--- Supplied material Enclosed Below ---

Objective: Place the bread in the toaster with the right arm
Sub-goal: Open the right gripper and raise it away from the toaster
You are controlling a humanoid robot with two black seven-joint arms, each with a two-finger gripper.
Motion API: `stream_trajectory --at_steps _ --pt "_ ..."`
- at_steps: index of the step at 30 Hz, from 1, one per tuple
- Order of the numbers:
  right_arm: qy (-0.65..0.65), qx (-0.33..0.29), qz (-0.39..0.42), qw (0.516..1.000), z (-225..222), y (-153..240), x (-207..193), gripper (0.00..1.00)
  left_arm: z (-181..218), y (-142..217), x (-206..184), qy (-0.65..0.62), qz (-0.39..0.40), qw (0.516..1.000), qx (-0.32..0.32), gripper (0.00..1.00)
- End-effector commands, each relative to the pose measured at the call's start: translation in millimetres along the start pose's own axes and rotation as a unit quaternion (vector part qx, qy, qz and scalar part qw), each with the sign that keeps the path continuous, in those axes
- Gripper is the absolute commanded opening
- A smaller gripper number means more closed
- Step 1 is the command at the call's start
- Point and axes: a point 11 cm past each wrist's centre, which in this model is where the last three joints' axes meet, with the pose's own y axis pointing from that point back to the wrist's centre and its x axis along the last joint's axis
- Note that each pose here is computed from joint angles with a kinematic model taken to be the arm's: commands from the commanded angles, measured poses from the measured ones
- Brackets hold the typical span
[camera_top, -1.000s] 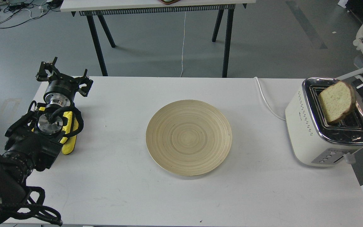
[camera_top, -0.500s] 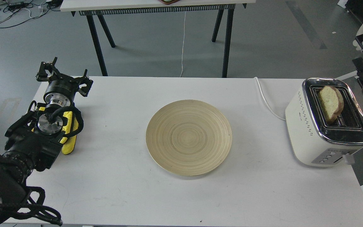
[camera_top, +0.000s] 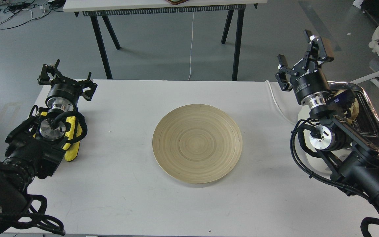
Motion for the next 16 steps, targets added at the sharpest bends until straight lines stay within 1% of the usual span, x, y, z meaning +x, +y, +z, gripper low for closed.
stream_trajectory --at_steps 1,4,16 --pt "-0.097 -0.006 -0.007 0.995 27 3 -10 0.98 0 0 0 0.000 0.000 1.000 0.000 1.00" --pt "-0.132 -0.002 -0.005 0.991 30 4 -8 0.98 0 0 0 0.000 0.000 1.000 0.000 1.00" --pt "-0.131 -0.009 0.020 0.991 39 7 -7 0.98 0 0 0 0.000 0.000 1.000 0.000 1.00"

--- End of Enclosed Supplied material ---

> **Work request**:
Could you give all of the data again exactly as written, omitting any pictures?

> **Problem solution**:
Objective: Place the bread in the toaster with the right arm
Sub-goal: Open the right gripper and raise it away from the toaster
You are controlling a humanoid robot with two black seven-joint arms, each with a two-finger gripper.
Motion API: `stream_trajectory --at_steps _ --pt "_ ..."`
- at_steps: index of the step at 30 Hz, from 1, one per tuple
- Order of the numbers:
  right_arm: qy (-0.65..0.65), qx (-0.33..0.29), qz (-0.39..0.42), qw (0.516..1.000), z (-225..222), y (-153..240), x (-207..193), gripper (0.00..1.00)
  left_arm: z (-181..218), y (-142..217), x (-206..184), qy (-0.65..0.62), qz (-0.39..0.40), qw (0.516..1.000), qx (-0.32..0.32), gripper (0.00..1.00)
- End-effector commands, each relative to the pose measured at the call's start: translation in millimetres along the start pose's own axes and rotation as a unit quaternion (vector part qx, qy, qz and scalar part qw), each with the sign that keeps the path continuous, in those axes
- Gripper is the absolute commanded opening
- A smaller gripper number means more closed
- Step 1 is the command at the call's start
- Point and axes: a point 11 cm past each wrist's centre, which in this model is where the last three joints' axes meet, with the pose's own y axis pointing from that point back to the wrist's centre and its x axis along the last joint's axis
- Note that each pose here is computed from joint angles with a kinematic model taken to be the arm's: commands from the commanded angles, measured poses from the measured ones
- Brackets hold the typical span
[camera_top, -1.000s] 
[camera_top, -0.500s] 
[camera_top, +0.000s] 
Motion for the next 16 steps, targets added at the sharpest bends until straight lines stay within 1% of the usual span, x, y, z meaning +x, +y, +z, gripper low for closed.
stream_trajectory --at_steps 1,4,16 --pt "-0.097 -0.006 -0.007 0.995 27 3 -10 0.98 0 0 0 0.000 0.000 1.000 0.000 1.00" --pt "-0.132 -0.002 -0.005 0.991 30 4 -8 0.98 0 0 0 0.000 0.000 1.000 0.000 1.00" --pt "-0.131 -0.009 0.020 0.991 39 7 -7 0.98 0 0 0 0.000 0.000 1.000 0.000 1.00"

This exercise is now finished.